Previously in this series, we learned about Entities and Entity Types. But, I left a question open: How do we tell one entity apart from another?
In today's entry - we need to talk about keys and how they help us identify individual entities.
Telling similar things apart
Recall our test data - we had two different "Hans": User:
- One "Hans" lived in "Berlin"
- The other "Hans" lives in "Aarhus" (In "Denmark").
We decided that these two entities are different entities - simply because they live in different cities. This choice seems arbitrary (and it is): Just because two User live in separate cities it does not follow they are different people in the real world. What would we do if "Hans" in "Berlin" moved to "Aarhus"?
We need another attribute of User that uniquely identifies a specific entity. Attributes that have the property of being unique to an entity are called: Keys.
Keys are not trivial
Picking the right attribute of an entity type that unique identifies each entity is tricky. This isn't a database or IT specific problem - civilisations have struggled with this all through history.
Consider the problem of uniquely identifying humans. Roman legionaries would carry a signaculum to uniquely identify individuals, similar to the dog tags used by modern soldiers.
Today, we have better keys.
Super Keys: Biological Markers
You could use my DNA sequence to identify me. But my full DNA string is several GB large. If I had an identical twin there would be two people out there with the same key.
Alternatively, we could use my fingerprint. Even if I had an identical twin brother, he would have different fingerprints. But it would not be practical if you had to store my fingerprint in every system that has a record about me. Collecting my fingerprint is a time consuming process requiring specialised equipment. We need a more compact and practical way to identify humans.
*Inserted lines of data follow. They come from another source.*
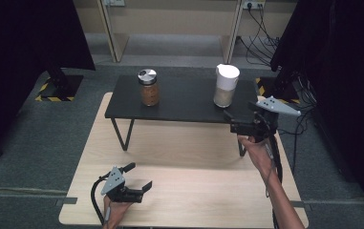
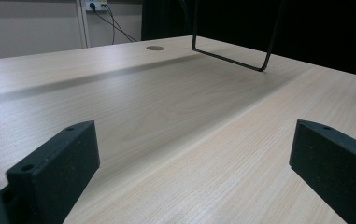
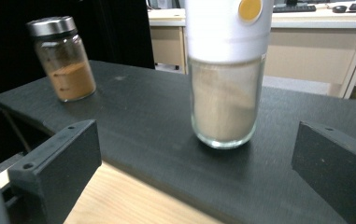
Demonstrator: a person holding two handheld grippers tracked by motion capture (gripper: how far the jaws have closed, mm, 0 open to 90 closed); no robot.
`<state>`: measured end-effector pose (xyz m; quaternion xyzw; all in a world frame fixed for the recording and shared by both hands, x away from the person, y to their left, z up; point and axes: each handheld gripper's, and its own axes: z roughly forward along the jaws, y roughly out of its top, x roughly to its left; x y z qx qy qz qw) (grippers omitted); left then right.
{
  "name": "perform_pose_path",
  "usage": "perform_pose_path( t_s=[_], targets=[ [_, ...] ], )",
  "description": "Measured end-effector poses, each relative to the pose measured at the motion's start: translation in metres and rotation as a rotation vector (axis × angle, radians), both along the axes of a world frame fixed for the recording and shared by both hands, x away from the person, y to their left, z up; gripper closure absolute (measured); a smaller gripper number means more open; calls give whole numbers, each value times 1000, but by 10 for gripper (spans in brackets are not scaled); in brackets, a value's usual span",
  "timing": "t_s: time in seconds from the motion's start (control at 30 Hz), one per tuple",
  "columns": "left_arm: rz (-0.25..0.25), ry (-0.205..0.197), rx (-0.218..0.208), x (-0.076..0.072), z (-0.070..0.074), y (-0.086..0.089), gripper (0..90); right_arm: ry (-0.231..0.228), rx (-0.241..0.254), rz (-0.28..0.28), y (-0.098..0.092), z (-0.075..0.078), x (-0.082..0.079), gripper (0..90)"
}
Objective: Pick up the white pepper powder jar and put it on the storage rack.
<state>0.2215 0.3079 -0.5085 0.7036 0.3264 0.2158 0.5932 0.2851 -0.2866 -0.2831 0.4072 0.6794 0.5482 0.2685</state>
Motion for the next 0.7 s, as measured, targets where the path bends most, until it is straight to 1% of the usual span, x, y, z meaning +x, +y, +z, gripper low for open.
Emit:
perform_pose_path(
  t_s=[0.17,0.37,0.43,0.5,0.57,0.63,0.7],
  targets=[
    [0,0,0,0,0,0,8,-15,-1,27,-6,-25,-14,15],
    [-4,1,-1,1,0,0,8,-20,35,55,-12,-57,-30,16],
    [-4,1,0,1,0,0,9,-36,50,63,-15,-68,-36,16],
    [-2,3,-1,1,0,0,8,-60,74,85,-19,-80,-42,14],
    [-2,3,-1,1,0,0,8,-74,78,97,-21,-89,-46,12],
    [-2,3,1,1,0,0,9,-76,76,106,-21,-97,-50,12],
    [-2,3,0,1,0,0,9,-66,75,110,-21,-103,-53,12]
  ],
)
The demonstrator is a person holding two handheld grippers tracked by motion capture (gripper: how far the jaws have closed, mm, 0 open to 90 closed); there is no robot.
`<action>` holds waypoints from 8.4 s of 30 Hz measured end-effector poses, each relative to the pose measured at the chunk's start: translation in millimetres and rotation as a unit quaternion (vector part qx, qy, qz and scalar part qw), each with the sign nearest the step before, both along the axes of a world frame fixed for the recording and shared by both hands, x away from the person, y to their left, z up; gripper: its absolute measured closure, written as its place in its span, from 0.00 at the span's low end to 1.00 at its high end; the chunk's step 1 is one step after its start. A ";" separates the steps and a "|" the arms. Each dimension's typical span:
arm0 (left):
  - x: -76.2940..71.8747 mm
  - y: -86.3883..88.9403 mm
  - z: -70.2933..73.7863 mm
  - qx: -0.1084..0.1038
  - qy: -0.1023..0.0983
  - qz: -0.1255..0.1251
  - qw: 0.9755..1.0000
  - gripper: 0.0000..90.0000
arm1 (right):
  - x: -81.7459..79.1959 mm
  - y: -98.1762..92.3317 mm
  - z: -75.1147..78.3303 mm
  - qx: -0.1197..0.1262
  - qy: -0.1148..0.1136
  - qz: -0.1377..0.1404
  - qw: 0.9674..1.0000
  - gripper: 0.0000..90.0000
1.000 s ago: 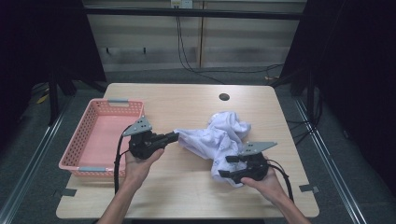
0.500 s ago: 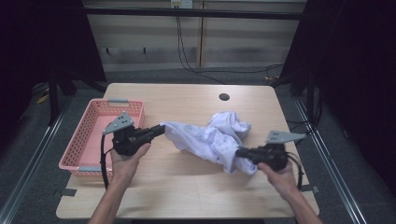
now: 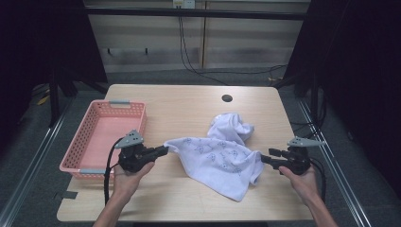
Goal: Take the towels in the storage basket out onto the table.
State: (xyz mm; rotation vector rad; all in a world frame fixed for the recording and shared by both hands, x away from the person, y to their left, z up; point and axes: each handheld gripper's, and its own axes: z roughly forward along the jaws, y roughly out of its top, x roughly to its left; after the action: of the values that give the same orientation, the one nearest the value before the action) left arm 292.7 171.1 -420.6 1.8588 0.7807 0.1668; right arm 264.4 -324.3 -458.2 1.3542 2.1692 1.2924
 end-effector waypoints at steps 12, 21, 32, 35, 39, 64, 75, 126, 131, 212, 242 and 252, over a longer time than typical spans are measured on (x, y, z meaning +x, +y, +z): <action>-37.7 21.4 -7.9 0.040 0.017 -0.017 0.999 0.97 | -37.2 63.4 -23.2 -0.023 0.038 0.134 0.990 0.59; -38.0 25.6 -9.2 0.045 0.010 0.001 0.999 0.71 | -42.5 78.6 -40.0 -0.078 0.051 0.168 0.981 0.53; -25.1 6.9 -21.0 0.061 0.024 -0.020 0.998 0.55 | -46.5 59.1 -35.7 -0.109 0.059 0.147 0.981 1.00; -20.1 -4.9 -39.3 0.089 0.048 -0.042 0.994 0.50 | -47.2 51.3 -35.4 -0.099 0.066 0.140 0.983 1.00; -19.9 -20.7 -56.3 0.120 0.061 -0.074 0.988 0.49 | -45.6 41.5 -33.5 -0.081 0.062 0.123 0.987 1.00; -12.2 15.9 -18.1 -0.010 0.035 -0.035 0.999 0.97 | -35.3 18.9 4.8 0.010 0.004 0.083 0.996 1.00; -50.6 22.5 49.1 -0.077 -0.006 -0.064 0.995 0.97 | -65.2 -4.2 83.3 0.049 -0.097 0.072 0.991 1.00; -17.6 -36.6 -61.1 0.087 0.100 -0.060 0.989 0.98 | -6.5 61.0 -17.4 -0.048 0.027 0.112 0.992 0.97; -62.6 -20.1 -57.7 0.082 0.120 -0.091 0.985 0.97 | -45.7 62.7 -11.9 -0.032 0.035 0.136 0.990 0.92; -13.1 -87.2 -54.0 0.012 0.028 -0.088 0.996 0.98 | -24.6 80.3 -34.6 -0.075 0.028 0.145 0.986 0.53; -3.6 10.6 53.6 -0.030 -0.082 0.008 0.996 0.99 | -9.6 31.1 96.3 0.050 -0.128 0.075 0.988 0.95; -1.3 4.8 26.0 -0.008 -0.039 -0.002 0.999 0.99 | -17.1 28.6 32.2 -0.007 -0.019 0.089 0.996 0.80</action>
State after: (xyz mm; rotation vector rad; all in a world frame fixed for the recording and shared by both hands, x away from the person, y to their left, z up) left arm 291.4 175.9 -394.5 1.8269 0.7224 0.2288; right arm 247.2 -295.7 -426.0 1.1418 2.3123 1.3508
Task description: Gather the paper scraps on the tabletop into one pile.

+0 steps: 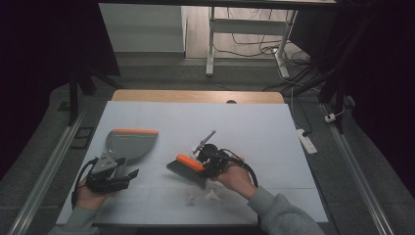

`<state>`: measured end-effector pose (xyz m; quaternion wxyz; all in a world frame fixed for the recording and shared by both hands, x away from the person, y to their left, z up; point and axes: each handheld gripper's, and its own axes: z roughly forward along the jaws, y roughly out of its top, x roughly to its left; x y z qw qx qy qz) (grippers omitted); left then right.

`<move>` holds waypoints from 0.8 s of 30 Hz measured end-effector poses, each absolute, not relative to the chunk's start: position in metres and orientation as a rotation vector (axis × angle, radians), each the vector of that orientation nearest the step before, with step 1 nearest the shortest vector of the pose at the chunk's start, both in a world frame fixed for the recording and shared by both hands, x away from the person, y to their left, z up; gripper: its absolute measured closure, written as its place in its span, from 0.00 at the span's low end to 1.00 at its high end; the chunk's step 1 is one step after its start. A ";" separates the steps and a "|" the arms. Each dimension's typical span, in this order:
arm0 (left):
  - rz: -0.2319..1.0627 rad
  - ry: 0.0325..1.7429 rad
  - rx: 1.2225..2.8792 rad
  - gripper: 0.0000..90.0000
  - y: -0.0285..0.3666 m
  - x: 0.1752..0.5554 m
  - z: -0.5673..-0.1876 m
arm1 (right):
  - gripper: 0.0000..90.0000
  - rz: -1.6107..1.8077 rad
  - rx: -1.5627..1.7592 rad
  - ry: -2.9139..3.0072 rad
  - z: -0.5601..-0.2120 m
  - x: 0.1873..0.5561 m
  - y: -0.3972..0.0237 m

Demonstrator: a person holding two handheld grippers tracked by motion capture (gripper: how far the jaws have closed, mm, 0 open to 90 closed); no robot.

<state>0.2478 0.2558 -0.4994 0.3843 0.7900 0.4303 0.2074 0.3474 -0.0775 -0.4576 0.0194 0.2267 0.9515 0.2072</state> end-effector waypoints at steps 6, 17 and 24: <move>0.530 1.099 2.014 0.38 0.256 0.248 -0.500 | 0.75 0.854 0.735 2.889 -0.426 0.343 -0.096; 0.539 1.114 2.003 0.38 0.261 0.246 -0.500 | 0.75 0.600 0.447 3.139 -0.457 0.290 -0.062; 0.537 1.110 2.007 0.38 0.260 0.247 -0.500 | 0.75 0.487 0.495 3.063 -0.462 0.317 -0.057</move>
Governments and standard committees often take on the task of creating special, easy to remember, numbers that identify their citizens.
Smart Keys
Consider the Danish system for assigning keys to citizens.
Danish citizens have a unique key called a "CPR number".
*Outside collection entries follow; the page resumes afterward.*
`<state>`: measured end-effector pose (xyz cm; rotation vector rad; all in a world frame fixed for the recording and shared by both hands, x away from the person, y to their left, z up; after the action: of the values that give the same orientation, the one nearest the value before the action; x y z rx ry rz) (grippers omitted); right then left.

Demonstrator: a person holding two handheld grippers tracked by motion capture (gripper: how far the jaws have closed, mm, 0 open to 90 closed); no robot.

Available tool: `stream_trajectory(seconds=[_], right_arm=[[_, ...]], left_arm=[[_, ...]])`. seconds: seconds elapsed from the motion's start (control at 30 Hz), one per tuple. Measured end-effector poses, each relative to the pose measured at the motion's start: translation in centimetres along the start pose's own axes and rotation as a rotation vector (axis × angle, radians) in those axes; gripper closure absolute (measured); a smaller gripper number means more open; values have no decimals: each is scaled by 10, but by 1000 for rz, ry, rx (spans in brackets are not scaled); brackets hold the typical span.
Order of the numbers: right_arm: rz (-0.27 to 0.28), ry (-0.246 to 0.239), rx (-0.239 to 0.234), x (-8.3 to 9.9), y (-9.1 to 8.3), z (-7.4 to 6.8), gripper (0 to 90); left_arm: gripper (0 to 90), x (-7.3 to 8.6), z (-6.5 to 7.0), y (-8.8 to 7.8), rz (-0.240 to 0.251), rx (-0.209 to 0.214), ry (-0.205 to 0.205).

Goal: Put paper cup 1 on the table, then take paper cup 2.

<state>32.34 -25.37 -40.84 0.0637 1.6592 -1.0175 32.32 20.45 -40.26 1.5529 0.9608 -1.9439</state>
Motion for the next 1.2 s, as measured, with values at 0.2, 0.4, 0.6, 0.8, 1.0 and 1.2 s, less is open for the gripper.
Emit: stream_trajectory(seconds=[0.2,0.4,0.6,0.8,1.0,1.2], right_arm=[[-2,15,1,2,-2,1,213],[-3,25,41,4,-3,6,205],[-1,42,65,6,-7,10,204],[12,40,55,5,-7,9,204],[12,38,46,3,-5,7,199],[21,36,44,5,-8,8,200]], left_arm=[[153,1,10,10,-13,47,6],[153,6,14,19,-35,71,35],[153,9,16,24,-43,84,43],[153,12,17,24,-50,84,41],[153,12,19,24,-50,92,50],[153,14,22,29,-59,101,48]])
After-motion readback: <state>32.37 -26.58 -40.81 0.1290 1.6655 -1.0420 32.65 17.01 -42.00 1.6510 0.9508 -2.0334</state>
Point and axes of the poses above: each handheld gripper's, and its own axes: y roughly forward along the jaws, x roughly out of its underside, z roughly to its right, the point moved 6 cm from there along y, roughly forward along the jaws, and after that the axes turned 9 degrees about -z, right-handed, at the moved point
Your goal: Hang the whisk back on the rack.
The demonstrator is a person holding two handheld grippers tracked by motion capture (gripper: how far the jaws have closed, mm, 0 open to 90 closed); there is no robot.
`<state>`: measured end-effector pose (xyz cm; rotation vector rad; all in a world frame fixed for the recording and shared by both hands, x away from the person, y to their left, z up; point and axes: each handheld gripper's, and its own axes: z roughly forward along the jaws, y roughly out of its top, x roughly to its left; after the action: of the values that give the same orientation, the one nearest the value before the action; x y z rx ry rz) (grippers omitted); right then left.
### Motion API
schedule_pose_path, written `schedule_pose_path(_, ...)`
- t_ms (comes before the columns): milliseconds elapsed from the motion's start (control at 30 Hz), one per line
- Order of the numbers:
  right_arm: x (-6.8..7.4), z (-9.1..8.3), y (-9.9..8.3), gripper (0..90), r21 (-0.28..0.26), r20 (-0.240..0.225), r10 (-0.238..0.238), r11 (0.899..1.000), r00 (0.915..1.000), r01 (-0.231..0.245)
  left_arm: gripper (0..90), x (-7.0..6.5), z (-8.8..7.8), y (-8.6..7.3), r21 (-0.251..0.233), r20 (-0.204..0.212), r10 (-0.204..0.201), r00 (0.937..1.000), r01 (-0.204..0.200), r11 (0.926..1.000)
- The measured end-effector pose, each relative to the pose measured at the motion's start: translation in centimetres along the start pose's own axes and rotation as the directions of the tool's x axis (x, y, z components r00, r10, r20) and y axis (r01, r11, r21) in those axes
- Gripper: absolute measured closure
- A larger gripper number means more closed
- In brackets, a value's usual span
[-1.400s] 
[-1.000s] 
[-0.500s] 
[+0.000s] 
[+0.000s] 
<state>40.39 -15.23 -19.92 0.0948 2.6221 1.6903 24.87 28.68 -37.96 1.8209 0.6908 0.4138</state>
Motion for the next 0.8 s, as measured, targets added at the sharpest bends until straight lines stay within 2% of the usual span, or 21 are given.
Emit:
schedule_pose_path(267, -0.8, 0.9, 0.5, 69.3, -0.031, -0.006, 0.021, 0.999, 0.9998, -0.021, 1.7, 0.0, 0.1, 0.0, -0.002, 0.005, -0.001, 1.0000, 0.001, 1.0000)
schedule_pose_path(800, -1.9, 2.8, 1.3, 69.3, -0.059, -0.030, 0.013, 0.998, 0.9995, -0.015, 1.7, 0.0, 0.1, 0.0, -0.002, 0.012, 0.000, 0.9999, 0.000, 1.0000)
A Danish CPR number has the format: DDMMYY-SSSS.
DDMMYYencodes the date of birth- The last four digits form a running number
- The final digit in the running number also indicates the gender marker at birth (even = female, odd = male)
- The running number also helps distinguish century for people born more than 100 years apart
The Danish CPR number is an example of a "smart key". The structure of the key carries information about the entity it identifies.
The problem with Smart Keys
At this point, you might have noticed something off about the Danish CPR system:
- What happens if too many people need identifiers with the same birth date?
- For people who live more than 100 years - how do we know which year they are born?
YYis only two digits, so we need extra interpretation rules to distinguish century.- The rules for using the running number (the
SSSSpart) to identify the century are complex and reduce the amount of unique keys available.
- If a person has gender reassignment surgery - what does the last digit now mean? (in practise, you get a new CPR number in this case)
- Is it really your business to know how old I am to unique identify me in a database system?
- What to do about people who for various reasons don't actually know their exact birthday and still need a CPR number assigned?
Smart keys are generally problematic, because they contain information about the entity that may change over time or may simply not be known when they are assigned.
It is hard to design a smart key which carries information which does not change. Because it isn't always clear what information may change.
Dumb Keys
The US Social Security Number uses this format: XXX-XX-XXXX. Like the Danish CPR number, the key is small enough for a human to remember and it can easily be stored in database systems.
Since SSN randomisation was introduced in June 2011, newly assigned SSNs no longer follow the older geographic allocation pattern. Unlike the Danish CPR number, a modern US SSN does not encode additional facts about the individual it refers to.
The SSN key is primarily just a value. This is an example of a "dumb key" - it carries no additional payload.
Dumb keys are better
We are often better off using dumb keys to identify entities, and let the information that needs to be carried be part of other attributes of the entity, instead of using the key to encode it.
This is another case of the "rules vs structure" argument.
Compare the US Person entity using SSN type with the Danish Person tracking using CPR number:
Data model: Danish citizens
- Person.cpr (Key)
- Rule for dob: DOB found by taking leftmost 6 digits of Person.CPR and using 7th - 10th digit to determine century
- Rule for gender: If last digit is even: female, else Male
Data Model: US citizens
- Person.ssn (Key)
- Person.dob
- Person.gender
Dumb keys can be too dumb
Unfortunately, dumb keys can introduce issues too.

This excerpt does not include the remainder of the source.